Problem details ▸ In the material below, begin at the line that has "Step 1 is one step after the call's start", stop after the line that has "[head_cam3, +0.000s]", and transcribe those lines exactly, without pictures.

Data provided ▸
BEGIN
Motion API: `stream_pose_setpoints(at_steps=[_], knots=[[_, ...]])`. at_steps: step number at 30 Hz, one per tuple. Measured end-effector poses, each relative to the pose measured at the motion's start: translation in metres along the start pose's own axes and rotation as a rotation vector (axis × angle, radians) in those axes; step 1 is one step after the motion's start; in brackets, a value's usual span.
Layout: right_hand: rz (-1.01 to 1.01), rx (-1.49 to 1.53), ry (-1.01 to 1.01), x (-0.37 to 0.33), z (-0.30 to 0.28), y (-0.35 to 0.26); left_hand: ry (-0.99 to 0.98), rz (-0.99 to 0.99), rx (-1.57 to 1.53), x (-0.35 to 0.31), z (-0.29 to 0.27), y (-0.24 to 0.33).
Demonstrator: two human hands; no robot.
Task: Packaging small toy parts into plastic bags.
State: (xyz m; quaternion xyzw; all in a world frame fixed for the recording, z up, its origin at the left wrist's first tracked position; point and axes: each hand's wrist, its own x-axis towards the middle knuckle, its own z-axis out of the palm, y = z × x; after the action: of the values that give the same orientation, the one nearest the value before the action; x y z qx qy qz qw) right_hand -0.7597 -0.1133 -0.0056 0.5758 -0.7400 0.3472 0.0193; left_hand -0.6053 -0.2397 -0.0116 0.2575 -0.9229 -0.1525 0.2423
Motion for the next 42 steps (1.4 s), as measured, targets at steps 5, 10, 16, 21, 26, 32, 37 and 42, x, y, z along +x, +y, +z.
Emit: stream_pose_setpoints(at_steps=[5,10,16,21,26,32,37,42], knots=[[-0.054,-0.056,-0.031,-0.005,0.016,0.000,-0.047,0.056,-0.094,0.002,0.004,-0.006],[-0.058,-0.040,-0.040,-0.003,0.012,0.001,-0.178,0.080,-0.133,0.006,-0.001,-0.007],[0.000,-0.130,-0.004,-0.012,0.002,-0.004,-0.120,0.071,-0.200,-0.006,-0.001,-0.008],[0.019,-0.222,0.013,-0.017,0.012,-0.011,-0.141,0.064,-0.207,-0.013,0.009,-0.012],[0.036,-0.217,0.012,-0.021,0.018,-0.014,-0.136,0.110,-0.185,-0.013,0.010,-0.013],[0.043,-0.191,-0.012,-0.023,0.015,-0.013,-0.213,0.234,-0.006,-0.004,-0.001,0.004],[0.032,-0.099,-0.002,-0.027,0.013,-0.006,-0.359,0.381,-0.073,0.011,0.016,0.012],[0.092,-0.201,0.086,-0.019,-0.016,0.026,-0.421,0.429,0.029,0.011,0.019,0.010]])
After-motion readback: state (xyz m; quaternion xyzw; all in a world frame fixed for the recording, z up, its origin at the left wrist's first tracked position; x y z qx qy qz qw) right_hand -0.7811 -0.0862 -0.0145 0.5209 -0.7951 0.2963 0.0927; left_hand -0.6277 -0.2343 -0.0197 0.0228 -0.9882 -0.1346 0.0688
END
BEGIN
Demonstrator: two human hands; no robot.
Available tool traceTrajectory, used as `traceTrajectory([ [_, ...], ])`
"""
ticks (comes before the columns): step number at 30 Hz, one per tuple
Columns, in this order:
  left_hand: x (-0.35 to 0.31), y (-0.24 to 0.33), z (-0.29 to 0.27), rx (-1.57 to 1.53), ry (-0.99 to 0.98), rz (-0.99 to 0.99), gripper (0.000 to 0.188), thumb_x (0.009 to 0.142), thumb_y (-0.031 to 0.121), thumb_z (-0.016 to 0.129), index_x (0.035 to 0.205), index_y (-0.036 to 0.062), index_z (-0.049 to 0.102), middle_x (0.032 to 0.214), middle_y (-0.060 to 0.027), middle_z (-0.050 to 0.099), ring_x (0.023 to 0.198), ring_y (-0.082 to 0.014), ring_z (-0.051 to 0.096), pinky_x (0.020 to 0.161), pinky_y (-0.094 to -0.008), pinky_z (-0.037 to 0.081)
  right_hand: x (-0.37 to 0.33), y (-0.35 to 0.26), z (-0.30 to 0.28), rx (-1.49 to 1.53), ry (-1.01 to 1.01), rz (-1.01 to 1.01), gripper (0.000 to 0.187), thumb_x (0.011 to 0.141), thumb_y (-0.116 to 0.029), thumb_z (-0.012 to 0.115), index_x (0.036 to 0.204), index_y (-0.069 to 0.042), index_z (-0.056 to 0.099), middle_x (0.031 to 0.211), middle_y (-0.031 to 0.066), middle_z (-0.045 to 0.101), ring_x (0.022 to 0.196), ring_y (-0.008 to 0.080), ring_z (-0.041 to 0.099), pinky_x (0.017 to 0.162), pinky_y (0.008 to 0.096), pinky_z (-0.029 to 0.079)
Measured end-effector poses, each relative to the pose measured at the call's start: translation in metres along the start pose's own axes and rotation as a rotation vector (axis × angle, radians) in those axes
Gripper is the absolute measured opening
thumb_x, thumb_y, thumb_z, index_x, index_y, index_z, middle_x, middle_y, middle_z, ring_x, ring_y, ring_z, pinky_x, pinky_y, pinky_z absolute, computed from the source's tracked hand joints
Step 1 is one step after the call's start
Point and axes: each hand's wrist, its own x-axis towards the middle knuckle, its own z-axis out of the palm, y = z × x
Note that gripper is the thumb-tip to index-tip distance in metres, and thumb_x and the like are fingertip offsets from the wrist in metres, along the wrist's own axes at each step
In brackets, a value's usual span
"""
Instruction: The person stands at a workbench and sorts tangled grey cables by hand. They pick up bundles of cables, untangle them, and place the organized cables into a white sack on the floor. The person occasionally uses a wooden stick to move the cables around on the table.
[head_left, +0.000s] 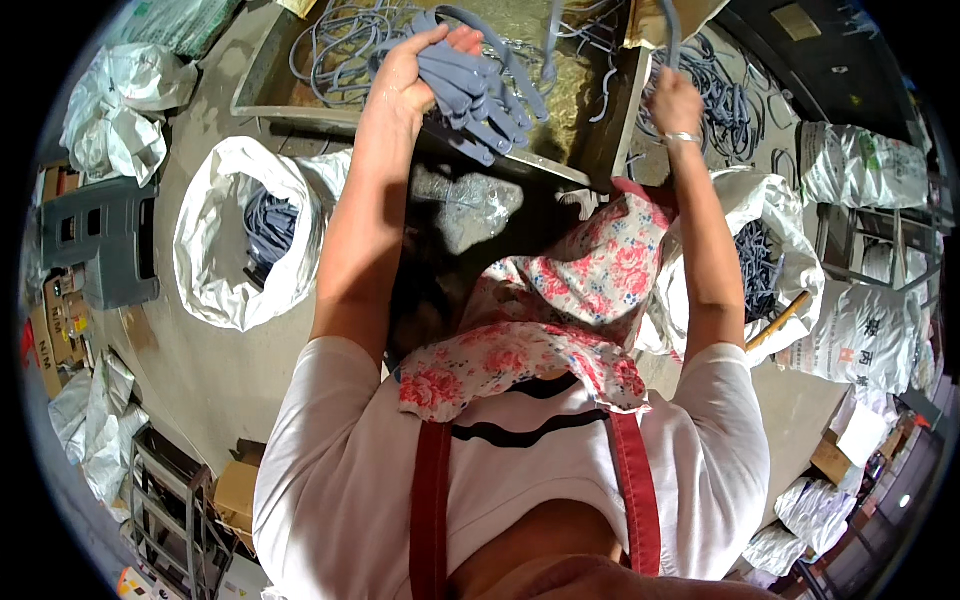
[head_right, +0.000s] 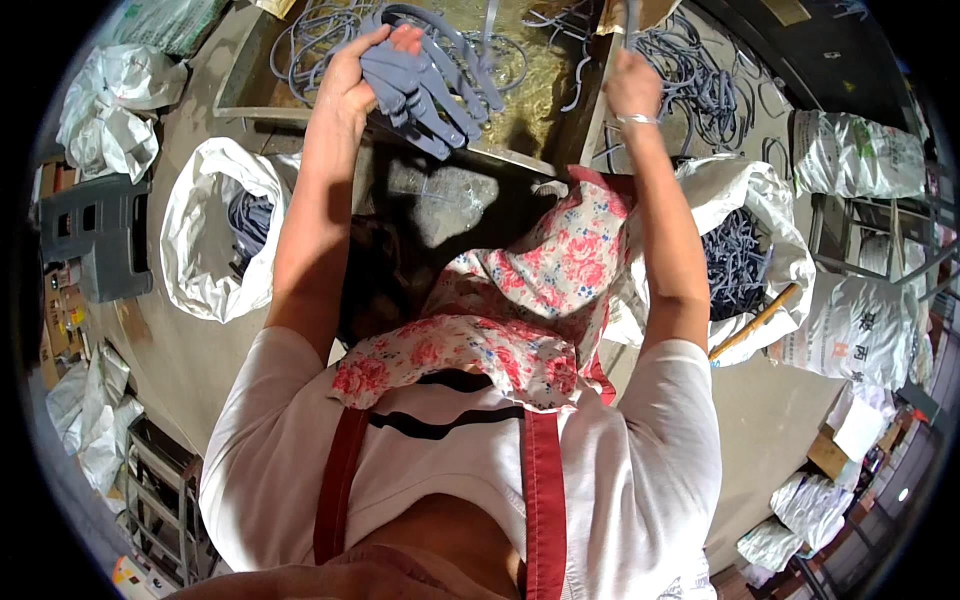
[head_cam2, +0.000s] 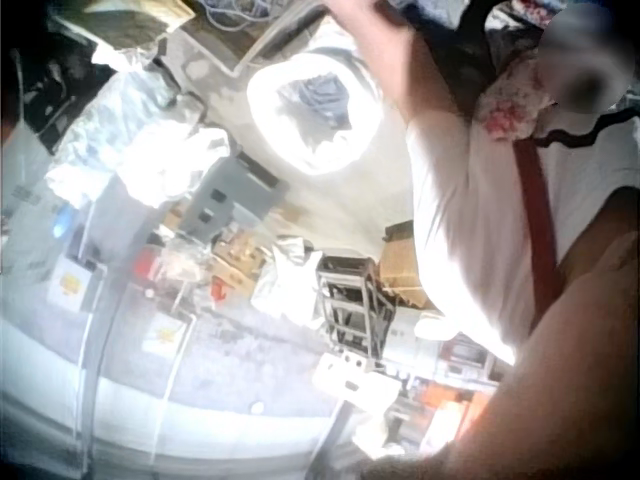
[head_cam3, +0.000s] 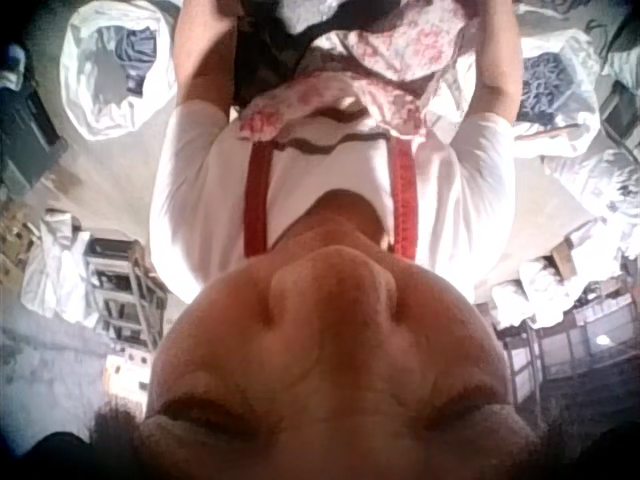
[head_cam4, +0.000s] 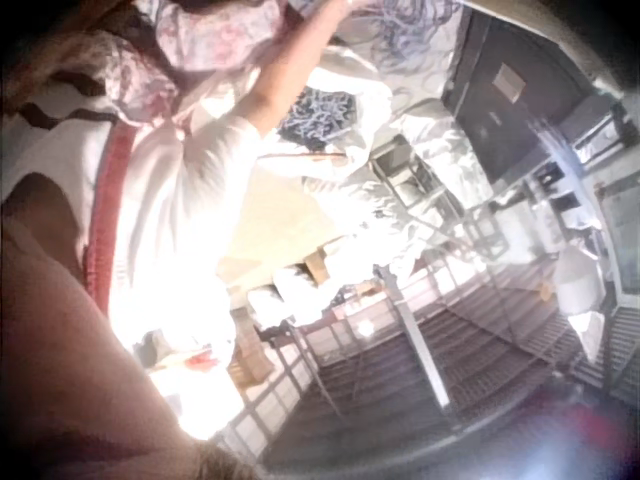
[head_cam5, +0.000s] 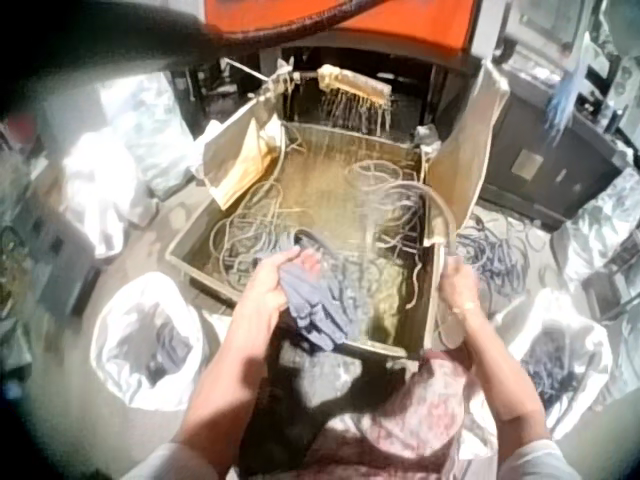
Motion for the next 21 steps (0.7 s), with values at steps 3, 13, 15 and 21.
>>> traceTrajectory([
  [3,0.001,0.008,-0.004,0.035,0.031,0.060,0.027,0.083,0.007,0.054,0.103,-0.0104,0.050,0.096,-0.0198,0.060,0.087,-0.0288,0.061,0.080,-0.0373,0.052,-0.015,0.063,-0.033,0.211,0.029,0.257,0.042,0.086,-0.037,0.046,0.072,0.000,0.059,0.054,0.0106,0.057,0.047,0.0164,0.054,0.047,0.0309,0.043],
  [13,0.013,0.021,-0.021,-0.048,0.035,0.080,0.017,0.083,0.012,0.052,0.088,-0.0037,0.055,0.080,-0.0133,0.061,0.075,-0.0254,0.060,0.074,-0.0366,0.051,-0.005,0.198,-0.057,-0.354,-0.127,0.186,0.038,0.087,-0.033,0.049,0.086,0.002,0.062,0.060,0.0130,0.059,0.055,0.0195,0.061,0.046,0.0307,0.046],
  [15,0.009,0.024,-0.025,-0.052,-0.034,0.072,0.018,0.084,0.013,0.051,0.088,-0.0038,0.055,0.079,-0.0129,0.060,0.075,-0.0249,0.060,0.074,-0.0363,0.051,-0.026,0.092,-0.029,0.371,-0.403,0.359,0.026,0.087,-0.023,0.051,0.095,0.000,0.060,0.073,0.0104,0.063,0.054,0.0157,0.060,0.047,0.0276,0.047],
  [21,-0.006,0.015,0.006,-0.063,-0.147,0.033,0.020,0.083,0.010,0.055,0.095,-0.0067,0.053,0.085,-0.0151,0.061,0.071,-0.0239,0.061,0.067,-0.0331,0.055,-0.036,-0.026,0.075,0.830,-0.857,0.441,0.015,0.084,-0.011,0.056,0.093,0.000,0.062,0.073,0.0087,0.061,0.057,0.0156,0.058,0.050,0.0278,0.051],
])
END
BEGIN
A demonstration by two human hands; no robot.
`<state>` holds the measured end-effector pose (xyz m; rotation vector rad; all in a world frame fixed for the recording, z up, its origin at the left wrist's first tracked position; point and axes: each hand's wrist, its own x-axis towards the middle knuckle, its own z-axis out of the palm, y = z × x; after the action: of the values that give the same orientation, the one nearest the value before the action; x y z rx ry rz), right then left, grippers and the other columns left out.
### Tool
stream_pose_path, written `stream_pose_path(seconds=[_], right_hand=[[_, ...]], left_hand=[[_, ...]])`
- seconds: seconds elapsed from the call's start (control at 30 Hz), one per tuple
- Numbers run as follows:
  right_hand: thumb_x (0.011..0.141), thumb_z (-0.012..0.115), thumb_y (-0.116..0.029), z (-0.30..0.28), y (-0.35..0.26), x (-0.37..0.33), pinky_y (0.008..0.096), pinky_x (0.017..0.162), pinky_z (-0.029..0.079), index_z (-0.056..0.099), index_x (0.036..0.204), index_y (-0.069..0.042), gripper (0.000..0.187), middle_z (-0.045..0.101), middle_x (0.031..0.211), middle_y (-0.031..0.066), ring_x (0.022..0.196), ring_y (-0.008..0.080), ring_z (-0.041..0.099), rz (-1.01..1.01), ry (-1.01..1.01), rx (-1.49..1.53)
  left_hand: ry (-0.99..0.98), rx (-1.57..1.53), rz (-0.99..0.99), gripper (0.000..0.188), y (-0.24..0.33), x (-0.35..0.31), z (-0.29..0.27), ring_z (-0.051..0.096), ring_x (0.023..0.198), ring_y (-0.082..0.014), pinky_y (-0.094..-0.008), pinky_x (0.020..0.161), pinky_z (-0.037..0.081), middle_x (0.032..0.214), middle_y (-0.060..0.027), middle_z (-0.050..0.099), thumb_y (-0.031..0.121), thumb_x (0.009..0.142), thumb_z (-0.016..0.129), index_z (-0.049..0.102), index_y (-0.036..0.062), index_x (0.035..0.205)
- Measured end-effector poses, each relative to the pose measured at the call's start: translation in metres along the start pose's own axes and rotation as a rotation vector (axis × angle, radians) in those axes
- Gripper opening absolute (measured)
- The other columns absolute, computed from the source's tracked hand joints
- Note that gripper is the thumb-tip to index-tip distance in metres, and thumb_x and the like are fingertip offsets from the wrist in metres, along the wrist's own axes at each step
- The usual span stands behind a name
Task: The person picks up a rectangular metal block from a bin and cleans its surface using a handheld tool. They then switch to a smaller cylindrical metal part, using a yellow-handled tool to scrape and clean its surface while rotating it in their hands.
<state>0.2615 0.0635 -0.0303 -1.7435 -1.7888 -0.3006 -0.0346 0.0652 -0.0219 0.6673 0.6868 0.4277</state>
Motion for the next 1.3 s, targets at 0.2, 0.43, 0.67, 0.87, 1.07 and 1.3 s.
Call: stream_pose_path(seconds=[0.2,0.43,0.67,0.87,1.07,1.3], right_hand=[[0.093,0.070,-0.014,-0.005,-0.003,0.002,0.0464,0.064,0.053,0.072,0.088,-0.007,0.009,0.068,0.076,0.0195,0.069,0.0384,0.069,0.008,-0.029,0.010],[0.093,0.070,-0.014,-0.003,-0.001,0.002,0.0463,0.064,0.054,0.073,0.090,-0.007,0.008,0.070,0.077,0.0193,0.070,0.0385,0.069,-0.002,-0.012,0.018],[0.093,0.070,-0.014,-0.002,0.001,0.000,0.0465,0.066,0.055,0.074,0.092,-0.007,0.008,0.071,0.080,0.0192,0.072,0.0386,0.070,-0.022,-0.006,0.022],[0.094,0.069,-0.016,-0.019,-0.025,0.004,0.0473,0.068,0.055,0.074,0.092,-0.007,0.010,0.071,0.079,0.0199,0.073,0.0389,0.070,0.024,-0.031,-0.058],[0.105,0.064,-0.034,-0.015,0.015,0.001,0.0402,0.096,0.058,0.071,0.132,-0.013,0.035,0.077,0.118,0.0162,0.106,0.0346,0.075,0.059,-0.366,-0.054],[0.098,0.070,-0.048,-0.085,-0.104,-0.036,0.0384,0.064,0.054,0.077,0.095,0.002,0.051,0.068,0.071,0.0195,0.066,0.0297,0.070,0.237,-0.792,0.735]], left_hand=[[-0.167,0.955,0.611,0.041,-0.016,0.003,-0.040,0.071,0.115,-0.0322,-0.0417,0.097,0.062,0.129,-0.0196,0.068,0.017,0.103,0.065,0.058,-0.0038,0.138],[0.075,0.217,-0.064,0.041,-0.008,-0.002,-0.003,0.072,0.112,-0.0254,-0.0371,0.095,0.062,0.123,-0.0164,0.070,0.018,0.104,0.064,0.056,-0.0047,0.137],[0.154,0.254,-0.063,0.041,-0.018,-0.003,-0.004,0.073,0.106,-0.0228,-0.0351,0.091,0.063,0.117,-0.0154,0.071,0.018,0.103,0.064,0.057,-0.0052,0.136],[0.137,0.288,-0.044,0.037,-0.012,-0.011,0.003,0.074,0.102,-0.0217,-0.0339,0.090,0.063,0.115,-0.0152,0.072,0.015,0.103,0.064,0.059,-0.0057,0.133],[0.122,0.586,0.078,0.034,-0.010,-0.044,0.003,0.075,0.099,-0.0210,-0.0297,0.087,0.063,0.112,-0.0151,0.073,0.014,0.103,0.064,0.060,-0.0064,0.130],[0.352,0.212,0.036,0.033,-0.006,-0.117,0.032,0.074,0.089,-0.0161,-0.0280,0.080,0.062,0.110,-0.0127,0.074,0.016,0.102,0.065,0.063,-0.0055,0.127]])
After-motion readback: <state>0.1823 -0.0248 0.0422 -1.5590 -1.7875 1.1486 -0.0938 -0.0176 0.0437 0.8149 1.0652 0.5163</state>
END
Response to this exercise ▸
Step 1 is one step after the call's start
Point and axes: each hand's wrist, its own x-axis towards the middle knuckle, its own z-axis out of the palm, y = z × x
Note that gripper is the thumb-tip to index-tip distance in metres, and thumb_x and the like are fingertip offsets from the wrist in metres, along the wrist's own axes at each step
In brackets, a value's usual span
"""
Instruction: The person stands at a workbench and sorts tangled grey cables by hand. They pick up bundles of cables, untangle them, and place the organized cables into a white sack on the floor. The person occasionally uses a wooden stick to move the cables around on the table.
[head_left, +0.000s] 
[head_right, +0.000s] 
[head_cam2, +0.000s] 
[head_cam3, +0.000s] 

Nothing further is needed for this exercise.